Collected material:
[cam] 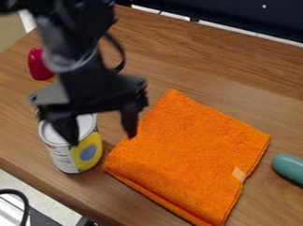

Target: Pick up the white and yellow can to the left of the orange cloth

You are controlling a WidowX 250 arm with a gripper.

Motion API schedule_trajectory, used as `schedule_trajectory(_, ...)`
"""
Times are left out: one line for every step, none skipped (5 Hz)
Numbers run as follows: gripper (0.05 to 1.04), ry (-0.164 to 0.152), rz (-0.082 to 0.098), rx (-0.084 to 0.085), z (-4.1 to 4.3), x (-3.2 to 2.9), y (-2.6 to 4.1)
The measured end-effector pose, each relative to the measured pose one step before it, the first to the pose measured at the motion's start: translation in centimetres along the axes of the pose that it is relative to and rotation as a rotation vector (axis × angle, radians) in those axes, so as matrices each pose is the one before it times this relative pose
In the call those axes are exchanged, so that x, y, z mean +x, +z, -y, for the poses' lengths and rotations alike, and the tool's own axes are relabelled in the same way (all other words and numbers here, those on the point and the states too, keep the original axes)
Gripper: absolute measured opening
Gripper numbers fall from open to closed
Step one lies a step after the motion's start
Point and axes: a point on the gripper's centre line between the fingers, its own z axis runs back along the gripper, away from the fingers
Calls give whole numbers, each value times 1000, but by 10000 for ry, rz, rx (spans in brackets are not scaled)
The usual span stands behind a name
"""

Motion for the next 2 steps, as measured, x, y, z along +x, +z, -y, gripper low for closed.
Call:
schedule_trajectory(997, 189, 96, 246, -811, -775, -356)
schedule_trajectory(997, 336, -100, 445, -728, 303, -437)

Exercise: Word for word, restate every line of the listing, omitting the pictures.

Task answer:
[cam] 

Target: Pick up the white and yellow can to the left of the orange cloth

You are controlling a WidowX 250 arm with a gripper.

Motion API schedule_trajectory, used as `schedule_trajectory(_, ...)`
"""
Times are left out: one line for every step, none skipped (5 Hz)
Numbers run as follows: gripper (0.05 to 1.04), ry (-0.164 to 0.152), rz (-0.082 to 0.098), rx (-0.084 to 0.085), z (-4.1 to 4.3), x (-3.2 to 2.9), y (-2.6 to 4.1)
The measured end-effector pose, each relative to the measured pose one step before it, the first to the pose measured at the motion's start: translation in centimetres along the axes of the pose that it is relative to and rotation as a rotation vector (axis × angle, radians) in those axes, so as matrices each pose is the one before it times this relative pose
In the call those axes are exchanged, so that x, y, z mean +x, +z, -y, for the poses' lengths and rotations alike, and the tool's own axes are relabelled in the same way (all other words and numbers here, those on the point and the states too, keep the original axes)
Gripper: absolute measured opening
Gripper numbers fall from open to closed
Step one lies a step after the motion's start
Point and axes: a point on the gripper's centre line between the fingers, its own z axis runs back along the gripper, away from the fingers
Calls give whole numbers, each value times 1000, but by 10000 for ry, rz, rx (spans in brackets are not scaled)
The usual span stands behind a name
"""

Motion for the next 2 steps, as measured, x, y, z along +x, +z, -y, gripper low for closed.
Call:
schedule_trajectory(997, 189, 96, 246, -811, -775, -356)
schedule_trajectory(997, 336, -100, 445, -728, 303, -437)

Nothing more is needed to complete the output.